モンゴル人の遊牧民たちは、炭鉱開発にやってきた中国人のトラック隊を阻止しようとしていた。大面積の炭鉱が発見されたことで、草原は破壊され、汚水が流されたところで、家畜は中毒死し、人間も飲み水に困っていた。
石炭を運ぶ中国人のトラックは、草原を縦横に走り回り、轍の跡はそのまま沙漠になる。中国人は、車が走っただけで環境が破壊されるとは、認めようとしないが、モンゴル人は当時、すでに草原の劣化に直面していた。

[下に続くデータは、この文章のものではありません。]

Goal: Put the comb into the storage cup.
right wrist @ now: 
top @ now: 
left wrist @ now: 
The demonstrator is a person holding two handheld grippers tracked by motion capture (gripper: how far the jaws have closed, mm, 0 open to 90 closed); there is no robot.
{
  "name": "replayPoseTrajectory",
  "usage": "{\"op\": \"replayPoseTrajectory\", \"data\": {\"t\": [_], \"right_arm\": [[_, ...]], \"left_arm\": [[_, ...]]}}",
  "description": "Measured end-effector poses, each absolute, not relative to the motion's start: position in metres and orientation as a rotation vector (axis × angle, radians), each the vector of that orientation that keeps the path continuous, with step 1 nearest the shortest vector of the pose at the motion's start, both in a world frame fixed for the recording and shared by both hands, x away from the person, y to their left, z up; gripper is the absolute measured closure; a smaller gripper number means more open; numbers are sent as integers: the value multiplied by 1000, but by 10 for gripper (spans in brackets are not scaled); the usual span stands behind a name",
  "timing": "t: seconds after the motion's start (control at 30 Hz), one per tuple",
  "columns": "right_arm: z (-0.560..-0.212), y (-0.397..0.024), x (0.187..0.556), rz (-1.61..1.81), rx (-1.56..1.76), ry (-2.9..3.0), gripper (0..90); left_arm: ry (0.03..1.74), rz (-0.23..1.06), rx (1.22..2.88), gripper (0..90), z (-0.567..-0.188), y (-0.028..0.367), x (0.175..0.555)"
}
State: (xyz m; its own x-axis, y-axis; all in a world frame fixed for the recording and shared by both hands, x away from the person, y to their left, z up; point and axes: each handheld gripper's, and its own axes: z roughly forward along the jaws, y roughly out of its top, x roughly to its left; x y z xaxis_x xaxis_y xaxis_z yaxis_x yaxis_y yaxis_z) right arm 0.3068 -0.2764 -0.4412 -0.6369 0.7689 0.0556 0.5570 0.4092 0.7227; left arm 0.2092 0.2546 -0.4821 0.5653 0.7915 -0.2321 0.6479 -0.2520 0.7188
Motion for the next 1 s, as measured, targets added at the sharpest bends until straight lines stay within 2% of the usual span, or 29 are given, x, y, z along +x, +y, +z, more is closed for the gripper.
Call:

私の故郷オルドスでは、1946年春に国民政府軍と共産党軍が激戦を繰り広げた際に、双方とも数万人の軍を並べた。その数万人もの軍隊が歩き、陣地を構えた草原には、1990年代まで戦車の轍の跡が残っていた。轍の跡には草は一本も育たない。それくらい、年間降水量がたったの数100ミリの地域では、車両の走行は環境破壊になる。
モンゴル人たちがトラックを止めようとした際に、中国人たちは故意にリーダーのメルゲンという若者を轢き殺した。「モンゴル人を殺しても、金さえ払えばいい」との暴言を吐いた。

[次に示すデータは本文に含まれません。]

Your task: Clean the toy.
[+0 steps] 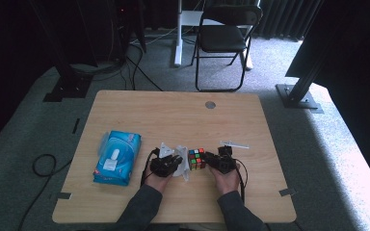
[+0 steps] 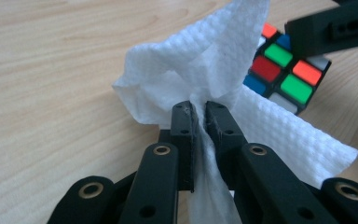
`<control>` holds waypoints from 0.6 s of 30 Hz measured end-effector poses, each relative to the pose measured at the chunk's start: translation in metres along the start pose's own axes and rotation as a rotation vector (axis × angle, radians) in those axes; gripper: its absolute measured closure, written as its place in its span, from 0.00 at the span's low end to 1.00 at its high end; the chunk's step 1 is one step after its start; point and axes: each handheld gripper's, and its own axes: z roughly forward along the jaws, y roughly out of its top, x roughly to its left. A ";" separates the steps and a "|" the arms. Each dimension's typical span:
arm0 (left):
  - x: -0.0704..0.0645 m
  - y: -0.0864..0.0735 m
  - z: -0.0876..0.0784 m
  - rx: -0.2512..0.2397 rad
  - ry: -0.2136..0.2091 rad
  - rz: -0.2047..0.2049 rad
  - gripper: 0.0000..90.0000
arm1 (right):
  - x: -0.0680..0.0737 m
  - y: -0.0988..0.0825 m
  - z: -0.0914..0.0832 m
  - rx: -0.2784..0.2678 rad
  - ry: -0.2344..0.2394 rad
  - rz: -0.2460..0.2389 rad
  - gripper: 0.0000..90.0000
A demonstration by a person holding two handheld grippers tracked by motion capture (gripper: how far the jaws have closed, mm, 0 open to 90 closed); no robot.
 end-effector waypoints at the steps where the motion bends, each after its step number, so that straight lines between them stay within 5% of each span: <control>1: -0.001 0.002 0.000 -0.003 -0.001 0.001 0.92 | 0.000 0.000 0.000 -0.001 0.003 0.000 0.76; 10: -0.004 0.021 0.003 -0.031 -0.006 0.016 0.92 | -0.001 -0.002 0.000 -0.009 0.008 0.003 0.76; 18: -0.007 0.023 0.015 -0.006 -0.028 0.006 0.92 | -0.001 -0.003 -0.001 -0.007 0.009 -0.005 0.76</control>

炭鉱開発はウジムチン旗だけでなく、シリーンゴル草原全体の問題であった。私は2006年夏に両親と共にシリーンゴル草原を旅したが、あまりにも沙漠化が進んだ事実を見て、父は悲しみに暮れていた。
中華思想によって行われるモンゴル人差別
父が1940年代に騎馬兵としてこの地に駐屯していた頃、仔ウシと仔ウマの背中が見えないくらい、平均して1メートル50センチ以上もの高い草の海が広がっていたそうだ。それが、中華人民共和国になり、中国人の入植と農耕地開拓でほとんどが沙漠になってしまったのである。
モンゴル人知識人たちは1950年代初期から、両民族の棲み分けを提唱していた。中国人は河川のある地域で農耕を営み、モンゴル人は草原地帯で遊牧する、という満洲国時代の政策である。

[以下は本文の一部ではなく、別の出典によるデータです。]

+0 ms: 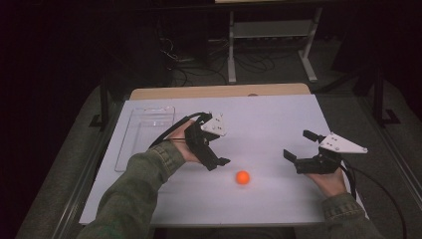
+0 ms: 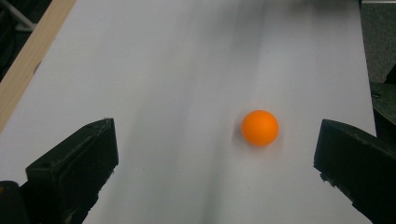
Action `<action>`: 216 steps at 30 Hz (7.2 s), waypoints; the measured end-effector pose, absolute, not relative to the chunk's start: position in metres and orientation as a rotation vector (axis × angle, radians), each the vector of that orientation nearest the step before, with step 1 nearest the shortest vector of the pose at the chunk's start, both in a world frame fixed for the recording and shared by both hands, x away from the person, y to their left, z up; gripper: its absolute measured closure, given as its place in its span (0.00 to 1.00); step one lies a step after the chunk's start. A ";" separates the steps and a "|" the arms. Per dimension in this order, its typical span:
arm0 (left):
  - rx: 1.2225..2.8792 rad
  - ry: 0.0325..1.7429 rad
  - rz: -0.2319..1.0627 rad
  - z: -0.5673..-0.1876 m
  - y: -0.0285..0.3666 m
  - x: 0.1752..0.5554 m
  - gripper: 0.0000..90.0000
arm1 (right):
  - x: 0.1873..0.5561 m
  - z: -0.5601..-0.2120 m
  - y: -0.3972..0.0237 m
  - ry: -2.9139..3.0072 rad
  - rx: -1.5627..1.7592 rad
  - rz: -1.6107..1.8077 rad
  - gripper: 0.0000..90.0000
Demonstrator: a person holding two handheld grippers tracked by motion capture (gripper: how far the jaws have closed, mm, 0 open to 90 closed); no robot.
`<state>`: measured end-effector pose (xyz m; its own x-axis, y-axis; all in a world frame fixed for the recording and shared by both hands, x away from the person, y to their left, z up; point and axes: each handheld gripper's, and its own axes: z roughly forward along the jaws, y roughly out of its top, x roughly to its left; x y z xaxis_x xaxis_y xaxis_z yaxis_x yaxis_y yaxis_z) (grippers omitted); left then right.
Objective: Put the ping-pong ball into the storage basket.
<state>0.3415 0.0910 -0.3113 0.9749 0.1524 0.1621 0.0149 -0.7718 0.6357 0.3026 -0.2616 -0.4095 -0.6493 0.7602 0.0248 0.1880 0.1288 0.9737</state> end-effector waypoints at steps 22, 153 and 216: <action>2.504 0.042 0.227 -0.325 0.070 0.341 0.00 | 0.302 -0.409 -0.262 1.925 0.903 1.551 0.00; 2.755 -0.121 0.062 -0.414 0.012 0.341 0.20 | 0.301 -0.409 -0.265 1.937 0.897 1.555 0.00; 2.711 -0.135 0.030 -0.389 0.023 0.338 0.56 | 0.301 -0.409 -0.263 1.943 0.894 1.551 0.00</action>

しかし、そうした提案は「民族分裂的」だとか、「偉大な中国人を敵視している」とかの罪が冠されて批判されたし、提案者も1958年の「反右派闘争」期に粛清された。中国政府による環境破壊と人口の面での逆転現象は、その後もずっと続いた。
中国人の横行ぶりはシリーンゴル盟だけのことではなかった。中国人は、自分が字も読めなくても、モンゴル語とチベット語、それに日本語やロシア語などを自由に操るモンゴル人を「野蛮人」、「草地の韃子(ダーツ)」と呼んで差別する。
ウラーンフーは1950年代に、中国人による差別を以下のように戒めたことがある。
「フフホト市では幼稚園の中国人児童まで、モンゴル人は立ち遅れている、と話して差別している。中国人の偏見はいったい、どこから来ているのか」。ウラーンフーはこのように激怒したことがある。
自治区の最高指導者が冷静に諭さとしても、一般のモンゴル人が抗議しても、中国人からの差別は変わらなかった。彼らの胸の中から、自分たちが一番優れた人種で、その他の民族はすべて劣っている、という中華思想が消えようとしない。